The House GOP did not anticipate that the administration’s separation of 2,000 plus immigrant children from their parents and then subsequent detention would thrust their immigration reform votes into the headlines for days and serve as a visible focal point for the public’s anger over the “separate and detain” program. The fact that the President has not given concrete direction to the House GOP as what he would ultimately support, and in the process apparently given the House responsibility for fixing the political problems created by the administration’s separate and detain program, has only increased the focus on the House’s votes and the associated level of controversy.

The House failed to garner enough votes to pass H.R. 4760 the Securing America’s Future Act, sponsored by House Judiciary Committee Chairman Bob Goodlatte (R-VA).

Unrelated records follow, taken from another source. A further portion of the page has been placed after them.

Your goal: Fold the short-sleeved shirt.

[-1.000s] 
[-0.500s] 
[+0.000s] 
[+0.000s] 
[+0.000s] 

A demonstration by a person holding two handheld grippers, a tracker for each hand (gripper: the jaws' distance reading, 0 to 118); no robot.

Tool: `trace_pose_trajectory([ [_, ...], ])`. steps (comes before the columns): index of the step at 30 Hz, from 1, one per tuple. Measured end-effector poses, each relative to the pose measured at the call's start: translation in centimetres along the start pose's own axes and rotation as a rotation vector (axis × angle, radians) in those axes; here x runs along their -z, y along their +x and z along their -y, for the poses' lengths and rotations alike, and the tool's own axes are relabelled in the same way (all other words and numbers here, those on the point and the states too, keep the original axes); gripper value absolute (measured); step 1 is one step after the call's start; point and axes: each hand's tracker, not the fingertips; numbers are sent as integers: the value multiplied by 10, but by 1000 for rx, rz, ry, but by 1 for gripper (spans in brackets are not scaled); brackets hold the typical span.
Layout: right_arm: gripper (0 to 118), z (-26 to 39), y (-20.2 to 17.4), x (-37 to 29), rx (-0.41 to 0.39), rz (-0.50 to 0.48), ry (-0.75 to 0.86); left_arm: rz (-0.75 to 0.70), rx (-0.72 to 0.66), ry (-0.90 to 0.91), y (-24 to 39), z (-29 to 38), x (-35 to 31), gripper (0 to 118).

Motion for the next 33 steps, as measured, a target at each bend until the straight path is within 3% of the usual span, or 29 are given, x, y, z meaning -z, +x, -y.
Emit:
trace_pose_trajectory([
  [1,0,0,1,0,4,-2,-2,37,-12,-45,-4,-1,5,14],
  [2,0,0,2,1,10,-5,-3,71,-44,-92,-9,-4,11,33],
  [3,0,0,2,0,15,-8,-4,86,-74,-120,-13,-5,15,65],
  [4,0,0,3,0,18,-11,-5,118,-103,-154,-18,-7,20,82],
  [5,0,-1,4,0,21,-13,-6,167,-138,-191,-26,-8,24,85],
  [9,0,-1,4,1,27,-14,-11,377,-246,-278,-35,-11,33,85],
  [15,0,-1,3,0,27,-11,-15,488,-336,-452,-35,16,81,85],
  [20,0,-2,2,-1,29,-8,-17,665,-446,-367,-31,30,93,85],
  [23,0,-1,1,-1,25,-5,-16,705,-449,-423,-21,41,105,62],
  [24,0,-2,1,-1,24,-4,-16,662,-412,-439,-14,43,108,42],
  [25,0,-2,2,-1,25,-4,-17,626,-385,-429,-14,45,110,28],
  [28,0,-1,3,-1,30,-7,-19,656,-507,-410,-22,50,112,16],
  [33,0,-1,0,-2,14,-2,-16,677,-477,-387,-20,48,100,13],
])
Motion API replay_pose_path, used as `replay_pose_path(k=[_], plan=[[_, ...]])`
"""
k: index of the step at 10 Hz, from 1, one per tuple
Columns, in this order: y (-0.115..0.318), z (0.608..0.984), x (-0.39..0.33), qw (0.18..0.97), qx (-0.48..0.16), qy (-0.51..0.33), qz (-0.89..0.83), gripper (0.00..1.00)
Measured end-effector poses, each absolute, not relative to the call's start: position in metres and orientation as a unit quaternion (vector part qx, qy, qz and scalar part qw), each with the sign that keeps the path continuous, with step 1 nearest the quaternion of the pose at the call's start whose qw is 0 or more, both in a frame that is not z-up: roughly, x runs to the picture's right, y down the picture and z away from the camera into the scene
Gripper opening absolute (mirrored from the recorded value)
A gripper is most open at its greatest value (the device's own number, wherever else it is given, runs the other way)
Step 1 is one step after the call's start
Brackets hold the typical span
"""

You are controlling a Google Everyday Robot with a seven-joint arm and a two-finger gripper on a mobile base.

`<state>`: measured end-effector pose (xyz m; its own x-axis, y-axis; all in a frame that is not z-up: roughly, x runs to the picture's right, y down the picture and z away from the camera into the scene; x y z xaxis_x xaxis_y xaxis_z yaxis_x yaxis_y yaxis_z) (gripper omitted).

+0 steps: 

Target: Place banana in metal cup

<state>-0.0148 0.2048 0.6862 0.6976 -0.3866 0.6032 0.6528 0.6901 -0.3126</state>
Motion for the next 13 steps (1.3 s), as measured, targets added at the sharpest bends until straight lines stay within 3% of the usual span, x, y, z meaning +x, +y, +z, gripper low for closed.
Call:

They have postponed consideration to the week of June 25th H.R. 6136, the Border Security and Immigration Reform Act, which was drafted as a compromise between the Freedom Caucus members and moderate Republicans. The postponement is intended to continue the negotiations and potentially include a more palatable solution for agriculture than what Chairman Goodlatte included in H.R. 4760. Given this confusion and controversy, it is not clear, at the time we write this memorandum, whether the House will have the votes to pass a compromised approach to immigration reform legislation.

Time will soon tell, but the House GOP may end up without an immigration reform bill to send to the Senate, while still sharing the blame and potentially long-lasting political burdens of the administration’s separate and detain program. Even were the House to pass an immigration reform bill, by not solving the problems created by the separate and detain policy, they could still bear these lasting political effects. It’s also safe to assume that a House-passed bill would have little or no chance in the Senate.

Government Affairs Report June 22, 2018 Page 5 of 6 In terms of the farm bill, though, House Freedom Caucus members did not block its passage once they had their vote on Goodlatte’s immigration proposal. The House narrowly passed their farm bill by a vote of 213 yeas to 211 nays. No Democrats supported the measure and roughly 20 Republicans voted no as well.

The Senate has passed out of the Agriculture, Nutrition & Forestry Committee its own farm bill on a strong, bipartisan vote of 20-1. The lone no vote came from Sen. Chuck Grassley (R-IA). The Senate has started the procedural moves necessary to call up their version of the farm bill the week of June 25th with the goal of completing their consideration by the July 4th recess.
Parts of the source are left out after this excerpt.